Dorothy was on her feet instantly. “It is the managing editor who dismisses me, Mr. Harding,” she reminded him, and turned with dignity to Mitchell. “As I must turn in my copy, Mr. Mitchell, you will have to excuse me.” And closing her roll-top desk she picked up her coat and hat and joined Wyndham in the city room, where he had preceded her. She tossed her manuscript to a copy reader, and, after exchanging a word with the foreman, left the office, Wyndham in tow.

The Porter limousine had driven off but a scant five minutes when Inspector North entered the Tribune building and went direct to the managing editor’s office, only to be told that he would not be there until after dinner. The inspector was making for the society editor’s office when he spied the city editor emerging from it.

“Hello, Harding,” he hailed. “Miss Deane in?”

“No, just gone.” Harding kicked a chair out of his way as a slight vent to his feelings. “Anything I can do for you, Inspector?”

“Yes. Tell me, is Miss Dorothy Deane in mourning?”

“Mourning? H—l, no!

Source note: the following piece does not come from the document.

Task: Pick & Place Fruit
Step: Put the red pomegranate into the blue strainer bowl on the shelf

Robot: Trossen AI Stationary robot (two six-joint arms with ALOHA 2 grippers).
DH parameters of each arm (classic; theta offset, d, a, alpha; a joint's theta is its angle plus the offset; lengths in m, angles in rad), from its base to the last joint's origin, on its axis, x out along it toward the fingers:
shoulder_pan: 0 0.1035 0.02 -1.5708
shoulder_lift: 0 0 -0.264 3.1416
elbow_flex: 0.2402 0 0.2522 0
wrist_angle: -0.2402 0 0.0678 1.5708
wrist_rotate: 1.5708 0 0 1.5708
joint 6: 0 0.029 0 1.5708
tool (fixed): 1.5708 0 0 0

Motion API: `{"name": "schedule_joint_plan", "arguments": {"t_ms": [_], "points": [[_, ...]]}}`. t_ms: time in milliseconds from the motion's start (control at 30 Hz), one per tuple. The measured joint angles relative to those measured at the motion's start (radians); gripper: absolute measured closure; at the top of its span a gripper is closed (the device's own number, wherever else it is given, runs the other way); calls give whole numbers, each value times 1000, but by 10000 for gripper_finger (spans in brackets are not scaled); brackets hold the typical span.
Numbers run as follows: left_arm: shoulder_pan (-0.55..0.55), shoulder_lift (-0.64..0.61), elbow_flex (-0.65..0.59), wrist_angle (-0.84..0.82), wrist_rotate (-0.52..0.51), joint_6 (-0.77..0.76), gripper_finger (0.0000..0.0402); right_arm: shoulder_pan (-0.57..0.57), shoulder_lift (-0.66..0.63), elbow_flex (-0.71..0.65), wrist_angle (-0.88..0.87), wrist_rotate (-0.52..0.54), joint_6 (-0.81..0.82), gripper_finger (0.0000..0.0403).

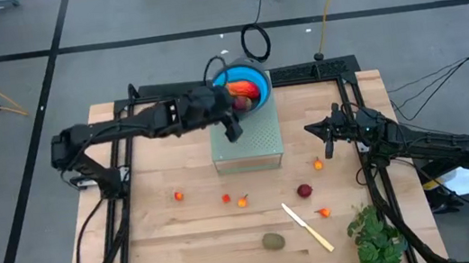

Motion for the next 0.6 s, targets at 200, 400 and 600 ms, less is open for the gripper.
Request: {"name": "schedule_joint_plan", "arguments": {"t_ms": [200,400,600], "points": [[96,0,0,6,106,-4,201,0,0,0,0,0,0,403],[160,0,0,6,157,-8,201,0,0,0,0,0,0,403],[191,9,0,7,180,-8,202,0,0,0,0,0,0,403]]}}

Say—” But the inspector waved a friendly farewell as he hastened toward the elevator shaft, and Harding completed his sentence with another oath.

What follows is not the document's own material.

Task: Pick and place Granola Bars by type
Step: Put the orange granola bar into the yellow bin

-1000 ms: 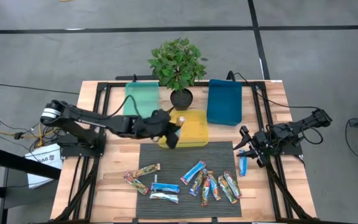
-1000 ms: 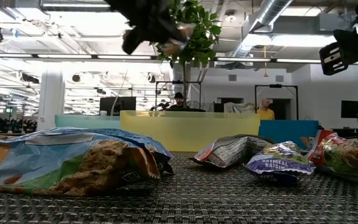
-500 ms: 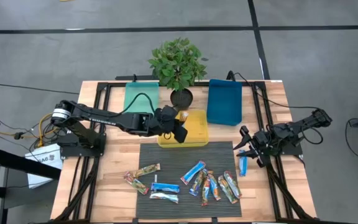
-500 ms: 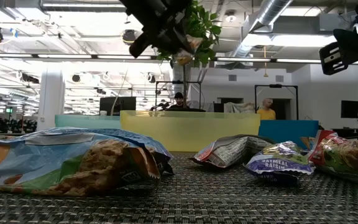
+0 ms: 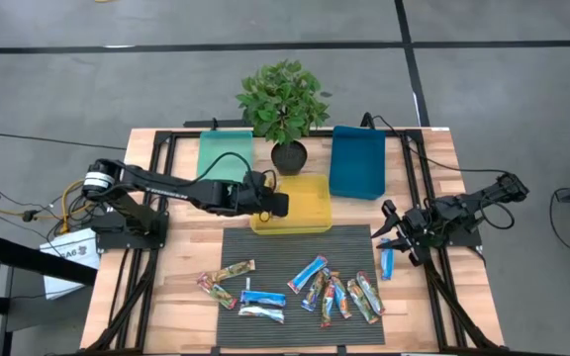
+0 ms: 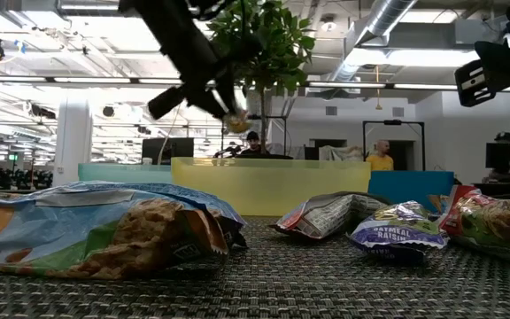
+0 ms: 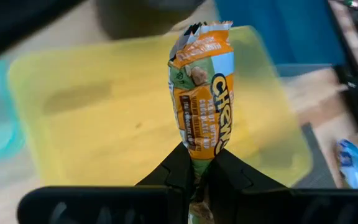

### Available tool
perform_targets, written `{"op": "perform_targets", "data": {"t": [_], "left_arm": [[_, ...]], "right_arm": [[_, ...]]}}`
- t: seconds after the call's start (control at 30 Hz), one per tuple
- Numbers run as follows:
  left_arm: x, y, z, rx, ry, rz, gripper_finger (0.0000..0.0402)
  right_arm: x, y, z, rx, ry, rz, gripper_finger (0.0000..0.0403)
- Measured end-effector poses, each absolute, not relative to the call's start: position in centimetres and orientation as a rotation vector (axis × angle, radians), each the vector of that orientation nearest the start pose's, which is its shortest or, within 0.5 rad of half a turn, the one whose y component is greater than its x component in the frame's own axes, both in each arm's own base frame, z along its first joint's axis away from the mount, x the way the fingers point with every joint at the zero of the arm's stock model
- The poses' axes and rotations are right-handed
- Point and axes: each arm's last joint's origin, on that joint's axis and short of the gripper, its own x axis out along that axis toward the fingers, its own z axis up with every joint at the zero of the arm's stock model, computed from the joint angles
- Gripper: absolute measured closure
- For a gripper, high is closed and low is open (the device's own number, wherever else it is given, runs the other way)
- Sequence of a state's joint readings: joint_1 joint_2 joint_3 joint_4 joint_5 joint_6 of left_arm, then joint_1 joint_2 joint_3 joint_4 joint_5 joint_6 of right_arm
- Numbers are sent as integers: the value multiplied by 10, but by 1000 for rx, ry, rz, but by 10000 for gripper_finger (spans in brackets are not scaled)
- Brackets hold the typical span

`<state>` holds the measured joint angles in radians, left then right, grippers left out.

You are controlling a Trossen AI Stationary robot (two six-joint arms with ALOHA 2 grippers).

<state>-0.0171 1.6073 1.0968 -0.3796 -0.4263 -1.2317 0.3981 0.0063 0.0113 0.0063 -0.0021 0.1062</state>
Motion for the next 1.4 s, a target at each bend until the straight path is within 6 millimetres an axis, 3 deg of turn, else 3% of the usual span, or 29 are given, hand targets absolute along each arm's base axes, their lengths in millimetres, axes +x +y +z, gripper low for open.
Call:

Inspector North was more fortunate in his next call, and found the Chief of the Secret Service comfortably seated in his office in the Treasury Department.

“I don’t usually bring ‘lost and found’ articles to you, Chief,” he explained, taking a chair by the desk and drawing a leather handbag out of his overcoat pocket. “But I’m puzzled. What do you think of this?”

Chief Connor turned the bag over and over. “Good leather,” he remarked. “Unmarked. Where did you get the bag?”

“It was turned in by a conductor on the Mt. Pleasant line who found it in his car. Open it, Chief.”